Med J Aust 1998; 169 (8): 44-45.
Synopsis
  • An Australia-wide patient classification system for nursing is urgently needed as the health system attempts to develop benchmarks against which to measure and compare services.
  • Standardised measures of demand for nursing care must be developed to allow appropriate reimbursement and to act as proxies for illness severity.
  • Nurses need to identify the outcomes that measure the nursing contribution to episodes of care, and assist in developing outcome goals reflecting the efficacy of treatment and the quality of care.
  • A system of measuring nursing requirements and costs of early discharge and coordinated care programs is required. It must be consistent with nursing classifications and hospital costing systems.


Introduction Casemix continues to present challenges to the nursing profession. Initially, the focus was on refining the Australian AN-DRG classification to more accurately reflect clinical practice and, although anomalies still exist, this has largely been accomplished. Currently, four issues pose a particular challenge to nursing and relate to integrating the AN-DRG classification with:
  • An Australian patient classification system for nursing;
  • Measures of illness severity within DRGs;
  • Measures of the nursing contribution to quality and outcomes; and,
  • Measures of nursing requirements and costs of home-based and coordinated care programs.

A patient classification system for nursing Because patients within a DRG are not necessarily alike in terms of cost and nursing dependency, there is a need for a patient classification system for nursing.1 This has become more urgent as the healthcare system attempts to develop benchmarks against which to measure and compare services. At present, each State and Territory has a very different system of patient classification for nursing acuity, which means that nursing content, reliability, validity and clinical meaning within AN-DRGs cannot be compared across Australia.

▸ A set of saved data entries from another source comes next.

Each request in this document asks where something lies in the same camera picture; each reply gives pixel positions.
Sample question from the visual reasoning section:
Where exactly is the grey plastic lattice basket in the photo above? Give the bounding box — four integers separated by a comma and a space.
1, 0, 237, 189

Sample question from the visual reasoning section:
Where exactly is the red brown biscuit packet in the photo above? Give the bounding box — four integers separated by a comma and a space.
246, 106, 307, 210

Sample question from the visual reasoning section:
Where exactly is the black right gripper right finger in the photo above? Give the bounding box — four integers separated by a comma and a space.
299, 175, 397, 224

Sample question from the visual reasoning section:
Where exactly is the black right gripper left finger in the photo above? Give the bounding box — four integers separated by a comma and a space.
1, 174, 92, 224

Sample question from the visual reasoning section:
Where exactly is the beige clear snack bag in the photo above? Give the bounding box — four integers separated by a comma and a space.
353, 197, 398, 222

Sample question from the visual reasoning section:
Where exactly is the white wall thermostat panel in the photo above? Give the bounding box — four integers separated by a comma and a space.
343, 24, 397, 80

There have been problems reaching a consensus on nursing classification issues. If nursing does not understand (and agree on) its own cost structure, or its contribution to the costs of patient care, it cannot hope to negotiate prices for the nursing component of an episode of care.2 A comparison of three nursing classification systems used in New York State found that estimates of nursing costs and nursing intensity (resource requirement and complexity of nursing care) varied because each system measured resource use differently.3

In South Australia, information is now available on nursing hours per patient-day and costs per patient-day. In 1995, a computer-based clinical decision-making program was successfully integrated with a computer-based nurse scheduling program. This system has been used in the major metropolitan hospitals and in a small number of larger country hospitals. Data collected can be aggregated to AN-DRGs and nursing costs compared across South Australian hospitals. Information from this system was used in the initial nurse costing study to develop the first nursing service weights incorporated into AN-DRGs. This system lends itself to continual refinement and innovation.

Consensus about Australian nursing costs and what constitutes nursing in Australia cannot be reached, and benchmarks cannot be developed, until the nursing profession develops a patient classification system for nursing which applies to the whole of Australia.

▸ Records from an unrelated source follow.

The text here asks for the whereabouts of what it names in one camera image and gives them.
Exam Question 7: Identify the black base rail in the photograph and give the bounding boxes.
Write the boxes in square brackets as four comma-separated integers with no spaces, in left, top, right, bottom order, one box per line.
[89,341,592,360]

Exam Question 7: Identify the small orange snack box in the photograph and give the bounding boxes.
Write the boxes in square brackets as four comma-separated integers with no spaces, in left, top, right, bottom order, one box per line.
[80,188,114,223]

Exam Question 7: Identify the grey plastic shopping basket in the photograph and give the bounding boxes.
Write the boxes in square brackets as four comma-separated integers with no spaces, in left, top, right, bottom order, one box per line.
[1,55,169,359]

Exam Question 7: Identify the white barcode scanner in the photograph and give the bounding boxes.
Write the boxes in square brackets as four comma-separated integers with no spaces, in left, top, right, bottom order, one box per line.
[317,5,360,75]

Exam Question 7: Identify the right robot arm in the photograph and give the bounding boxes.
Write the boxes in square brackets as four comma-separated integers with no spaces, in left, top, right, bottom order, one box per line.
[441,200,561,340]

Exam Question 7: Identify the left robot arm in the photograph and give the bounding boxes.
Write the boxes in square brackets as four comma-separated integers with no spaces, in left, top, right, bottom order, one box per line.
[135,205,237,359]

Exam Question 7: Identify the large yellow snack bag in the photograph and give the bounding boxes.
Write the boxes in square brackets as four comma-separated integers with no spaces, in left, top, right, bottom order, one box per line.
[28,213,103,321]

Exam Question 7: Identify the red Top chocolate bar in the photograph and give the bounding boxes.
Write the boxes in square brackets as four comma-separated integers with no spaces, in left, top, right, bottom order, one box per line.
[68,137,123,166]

Illness severity measures The second issue challenging nursing -- measurement of illness severity in terms of nursing dependency -- is directly related to patient classification.

Resource use within DRGs varies, as many AN-DRGs are far from homogeneous. Studies have shown that resource use within DRGs can be influenced by a range of factors including illness severity, disease complexity and comorbidities, as well as the socioeconomic profile of the patient.4-7

The South Australian Department of Human Services deals with the issue of case complexity and severity by giving its metropolitan teaching hospitals and regional country hospitals a severity loading. This severity index is calculated on the basis of the number of diagnosis and procedure codes per patient record by AN-DRG, and takes into account length of stay factors and variations in patient acuity and complexity.8

Variables of illness severity have been considered in AN-DRG-3. These include age, specific complications and comorbidities, level of effect of complications and comorbidities, complicating effects of interactions between groups of complications and comorbidities, direct clinical and physiological observations, need for life-support or therapeutic interventions, and admission status.9 AN-DRG-3 addresses some illness severity issues by the inclusion of splits based on three complicating clinical factors (CCFs): complication and comorbidity levels, age, and the presence of malignancy.

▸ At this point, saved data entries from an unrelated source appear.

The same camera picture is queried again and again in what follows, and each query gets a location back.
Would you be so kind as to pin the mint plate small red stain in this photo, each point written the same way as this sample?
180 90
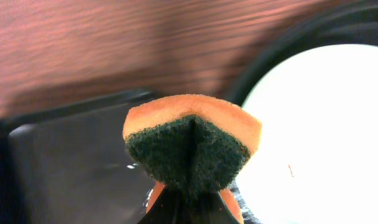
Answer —
325 140

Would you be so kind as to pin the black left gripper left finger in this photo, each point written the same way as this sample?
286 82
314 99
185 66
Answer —
167 209

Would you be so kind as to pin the black rectangular tray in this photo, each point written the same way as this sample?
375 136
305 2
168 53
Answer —
69 165

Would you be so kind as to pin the black round tray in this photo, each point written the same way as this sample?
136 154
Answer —
300 40

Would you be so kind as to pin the orange green scrub sponge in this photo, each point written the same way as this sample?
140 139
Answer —
195 144

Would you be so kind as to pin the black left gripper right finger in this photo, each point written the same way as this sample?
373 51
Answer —
208 208

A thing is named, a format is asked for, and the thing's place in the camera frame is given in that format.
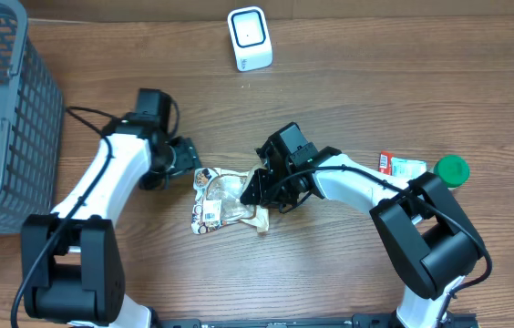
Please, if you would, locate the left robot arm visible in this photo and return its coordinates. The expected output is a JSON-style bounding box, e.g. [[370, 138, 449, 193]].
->
[[10, 88, 200, 327]]

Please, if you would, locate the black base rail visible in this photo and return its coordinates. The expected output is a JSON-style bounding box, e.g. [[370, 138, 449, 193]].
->
[[156, 313, 479, 328]]

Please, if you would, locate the teal wipes packet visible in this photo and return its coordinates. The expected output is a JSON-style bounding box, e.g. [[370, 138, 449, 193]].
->
[[391, 157, 427, 179]]

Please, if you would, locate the brown snack pouch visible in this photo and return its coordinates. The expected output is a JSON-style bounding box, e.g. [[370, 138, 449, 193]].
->
[[191, 165, 270, 234]]

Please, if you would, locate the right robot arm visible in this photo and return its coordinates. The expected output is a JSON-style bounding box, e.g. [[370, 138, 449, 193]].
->
[[240, 122, 492, 327]]

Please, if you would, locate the white barcode scanner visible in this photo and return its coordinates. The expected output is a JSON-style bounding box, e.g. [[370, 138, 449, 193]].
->
[[227, 5, 272, 72]]

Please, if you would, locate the green lid jar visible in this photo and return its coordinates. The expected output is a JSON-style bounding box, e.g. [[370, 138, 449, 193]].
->
[[432, 155, 470, 189]]

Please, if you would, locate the dark grey plastic basket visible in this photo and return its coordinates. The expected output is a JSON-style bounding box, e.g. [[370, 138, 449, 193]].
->
[[0, 0, 65, 234]]

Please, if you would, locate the red stick packet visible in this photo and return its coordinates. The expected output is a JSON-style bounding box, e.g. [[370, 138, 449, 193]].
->
[[378, 150, 393, 175]]

Studies of illness severity and nursing have concentrated on developing standardised measures of demand for nursing care to allow appropriate reimbursement and to more accurately reflect nursing acuity. A study of the relationship between nursing care hours to DRGs and illness severity found that the demand for nursing resources was associated with illness severity, and that classification of patients by DRG and illness severity produced more homogeneous groups in terms of nursing resources.10

As nursing constitutes such a large proportion of the total expenditure for an episode of care, several tools have been developed to measure the impact of illness severity on nursing care. These include the Patient Intensity for Nursing Index (PINI), Nursing Intensity Weights (NIWs) and Case Mix Index (CMI), which are used across a range of medical and surgical DRGs in the United States, and the Apache (acute physiology and chronic health evaluation) system used in critical care in Australia.2,3,11-13 Because these severity of illness measures do not account for some of the variance in length of hospital stay and costs not explained by DRGs, alternative adjustments have been considered, including functional status indexes (particularly those measuring degree of independence in activities of daily living).14

An accurate method of measuring illness severity within AN-DRGs is yet to be developed. Thus, further work is required to identify whether nursing acuity or therapeutic nursing interventions can be used as surrogate indicators of illness severity. This may be the challenge for casemix and nursing in the future.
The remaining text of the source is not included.